V S Achuthanandan is a stickler for ideological rigidity but he couldn’t care less about party discipline. The CPM was forced to take disciplinary action against its founder leader on many occasions.
Achuthanandan faced the first disciplinary action within two years of the formation of the party in 1964. Branded as a Chinese stooge, he was jailed along with other communist leaders in the backdrop of the war with China. Achuthanadan, a member of the central committee and the state secretariat, mooted a plan to donate blood for the Indian soldiers and contribute to the national security fund. The initiative did not go well in the party, which expelled Achuthanandan from the state secretariat in December 1966.
He was formally accused of drawing up and circulating anti-party documents from the jail in Thiruvananthapuram.
In 1988, Achuthanandan was warned by the politburo when he was the state secretary. He was accused of standing in the way of the then Left Democratic Front government by supporting the Kerala Shastra Sahitya Parishad’s campaign against hydel power and nuclear energy.
By 1998, Achuthanandan had succeeded in creating a vertical rift within the party. The politburo censured the veteran, along with E Balanandan and M A Baby, for the factional activities in the run up to the party’s state conference at Palakkad.
Controversies followed Achuthanandan even after he was sworn in chief minister. The CPM publicly censured its chief minister in 2007 for criticizing the functioning of fellow ministers T M Thomas Isaac and Paloli Muhammed Kutty in relation to a loan from the Asia Development Bank.
Later that year, he was suspended from the politburo along with state secretary Pinarayi Vijayan for their bitter fight for the control of the party. The two top comrades were on a public slanging match.
Achuthanandan, however, refused to budge. His public spat with Vijayan forced the party to show him the door from the politburo in 2009.
In 2011, he was censured again for writing a letter to the prime minister on the sale of lotteries from other states in Kerala, in a move seen as against finance minister Isaac and the party state unit.

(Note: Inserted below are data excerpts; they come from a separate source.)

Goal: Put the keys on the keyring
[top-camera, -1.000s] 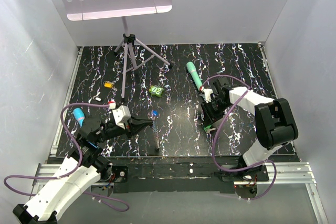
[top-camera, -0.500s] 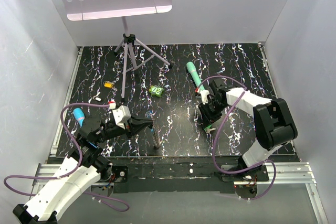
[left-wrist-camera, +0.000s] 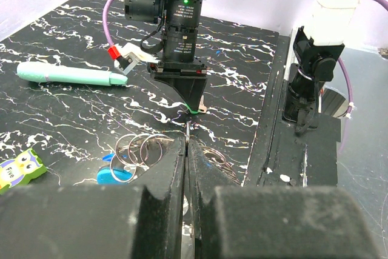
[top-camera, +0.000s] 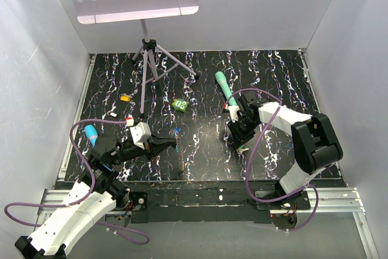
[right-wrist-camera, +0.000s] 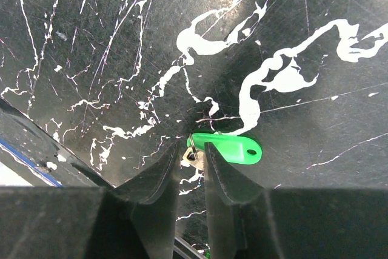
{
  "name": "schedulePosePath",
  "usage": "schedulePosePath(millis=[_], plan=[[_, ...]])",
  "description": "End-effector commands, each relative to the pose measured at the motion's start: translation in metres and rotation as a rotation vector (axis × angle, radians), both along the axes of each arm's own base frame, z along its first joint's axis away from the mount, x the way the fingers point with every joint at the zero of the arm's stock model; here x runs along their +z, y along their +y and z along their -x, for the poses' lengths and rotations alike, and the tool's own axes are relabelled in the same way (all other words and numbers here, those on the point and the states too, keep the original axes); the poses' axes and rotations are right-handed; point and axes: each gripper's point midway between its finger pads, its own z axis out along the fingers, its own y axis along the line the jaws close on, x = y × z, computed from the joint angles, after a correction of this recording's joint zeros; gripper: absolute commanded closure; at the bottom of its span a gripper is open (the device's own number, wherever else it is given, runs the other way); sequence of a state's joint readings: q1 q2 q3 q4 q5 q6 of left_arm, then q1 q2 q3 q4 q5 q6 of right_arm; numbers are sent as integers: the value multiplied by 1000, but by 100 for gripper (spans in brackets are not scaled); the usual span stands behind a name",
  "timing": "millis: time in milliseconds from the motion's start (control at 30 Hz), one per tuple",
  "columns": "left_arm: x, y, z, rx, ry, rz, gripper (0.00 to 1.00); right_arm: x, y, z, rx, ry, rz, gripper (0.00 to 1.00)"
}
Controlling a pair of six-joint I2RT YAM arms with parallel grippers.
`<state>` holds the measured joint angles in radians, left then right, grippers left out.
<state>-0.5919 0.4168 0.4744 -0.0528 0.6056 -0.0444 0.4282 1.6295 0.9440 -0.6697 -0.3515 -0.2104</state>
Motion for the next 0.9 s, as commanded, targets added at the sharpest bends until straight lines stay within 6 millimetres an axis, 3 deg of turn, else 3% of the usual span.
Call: schedulePosePath(millis=[0, 433, 867], plan=[[18, 3, -1, 15, -56, 30, 100, 2, 1, 1, 19, -20, 9, 73], [18, 4, -1, 18, -58, 29, 100, 0, 1, 5, 42, -15, 22, 79], [18, 4, -1, 25, -58, 28, 100, 3, 0, 4, 59, -32, 22, 78]])
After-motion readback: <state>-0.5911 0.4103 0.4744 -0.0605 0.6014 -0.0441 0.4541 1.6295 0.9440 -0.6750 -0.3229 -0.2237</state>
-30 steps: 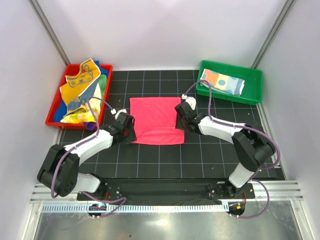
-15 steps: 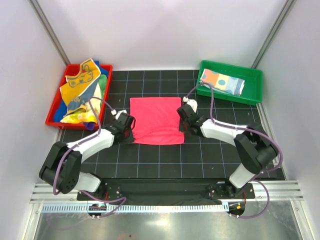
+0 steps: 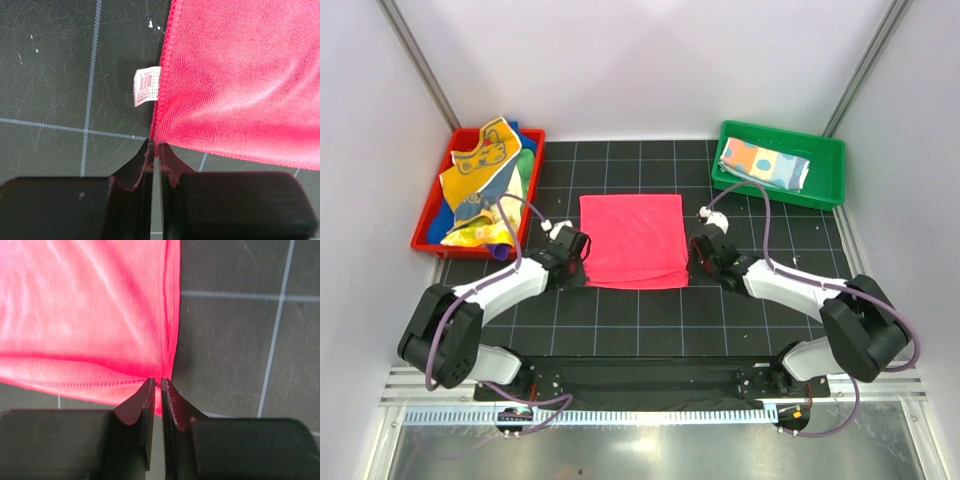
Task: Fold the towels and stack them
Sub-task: Fold the towel
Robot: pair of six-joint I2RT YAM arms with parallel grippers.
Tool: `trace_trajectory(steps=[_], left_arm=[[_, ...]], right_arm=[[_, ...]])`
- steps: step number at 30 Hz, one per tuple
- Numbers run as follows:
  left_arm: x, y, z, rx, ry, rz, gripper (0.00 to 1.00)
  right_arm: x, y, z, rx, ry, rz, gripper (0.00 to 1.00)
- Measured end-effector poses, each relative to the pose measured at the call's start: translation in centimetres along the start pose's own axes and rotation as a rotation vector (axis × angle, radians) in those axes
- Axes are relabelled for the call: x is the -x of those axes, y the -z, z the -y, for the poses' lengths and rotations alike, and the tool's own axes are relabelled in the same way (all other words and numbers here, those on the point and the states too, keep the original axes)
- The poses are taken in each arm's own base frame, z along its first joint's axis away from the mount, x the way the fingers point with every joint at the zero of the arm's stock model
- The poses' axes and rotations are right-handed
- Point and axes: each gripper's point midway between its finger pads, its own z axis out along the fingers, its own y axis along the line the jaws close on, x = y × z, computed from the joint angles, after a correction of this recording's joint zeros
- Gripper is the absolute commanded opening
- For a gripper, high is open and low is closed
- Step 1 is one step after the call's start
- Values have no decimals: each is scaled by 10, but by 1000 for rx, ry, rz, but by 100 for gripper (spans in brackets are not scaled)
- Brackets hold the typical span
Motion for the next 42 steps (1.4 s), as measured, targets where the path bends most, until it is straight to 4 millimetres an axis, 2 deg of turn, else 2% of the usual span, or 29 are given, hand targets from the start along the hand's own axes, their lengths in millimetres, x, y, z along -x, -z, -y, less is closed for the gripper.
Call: trace_trajectory(steps=[6,7,9,12,14,17,18,20,25,27,31,35,38,42], left_arm=[[0,3,-2,4,0,3,14],[1,4,-2,4,1,5,25],[2,7,-3,5,1,9,39],[3,13,-5,7,5,16,45],[4,18,-6,3,7,21,46],[6,28,-5,-14,12,31,41],[9,31,-3,-23,14,36,34],[17,37,4,-47,20,42,30],[39,45,28,-113,27,75,35],[41,40,35,-130,26,72,36],[33,13,42,-127,6,26,35],[15,-11,33,-77,-13,-23,36],[6,-16,22,-37,-13,-38,36],[10,-13,17,-9,-2,-14,39]], right_arm=[[-18,9,1,50,-8,-35,21],[-19,11,0,59,-9,-36,22],[-18,17,-1,72,-12,-34,25],[-12,28,-4,94,-16,-14,26],[-6,35,-6,108,-21,6,27],[-1,38,-9,115,-22,10,27],[1,37,-11,115,-22,7,27],[3,30,-17,112,-19,-7,27],[-9,8,-21,83,-8,-64,27],[-18,-2,-17,56,-3,-91,27],[-31,-15,-7,3,4,-122,27],[-34,-18,2,-34,1,-114,28],[-36,-16,8,-53,-3,-107,31],[-24,-5,10,-61,-11,-83,35]])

Achuthanandan put the party in a spot when he suggested that the state leadership had a role to play in the sensational murder of dissident leader T P Chandrasekharan. The CPM publicly censured the opposition leader in July 2012.
Just three months down the line, Achuthanandan rubbed the party leadership the wrong way when he offered his support to a movement against a nuclear plant at Koodamkulam in Tamil Nadu. He objected to all nuclear plants, in contrast to the party line that gave an exemption to the Koodamkulam plant because the reactors was bought from Russia before the UPA government signed the nuclear deal with the United States. He was publicly censured.
Achuthanandan was censured again in October 2013 for his statements contradicting the party line on the SNC-Lavalin case and the previous assembly election. The leader went to the extent of saying that he trusted the Comptroller and Auditor General of India rather than his own party. He had also suggested that the party choose to lose an election than letting him the chief minister for one more term.
The CPM central committee censured Achuthanandan in January 2017 for his recurring breach of party discipline. He was accused of violating the organizational principles of the party.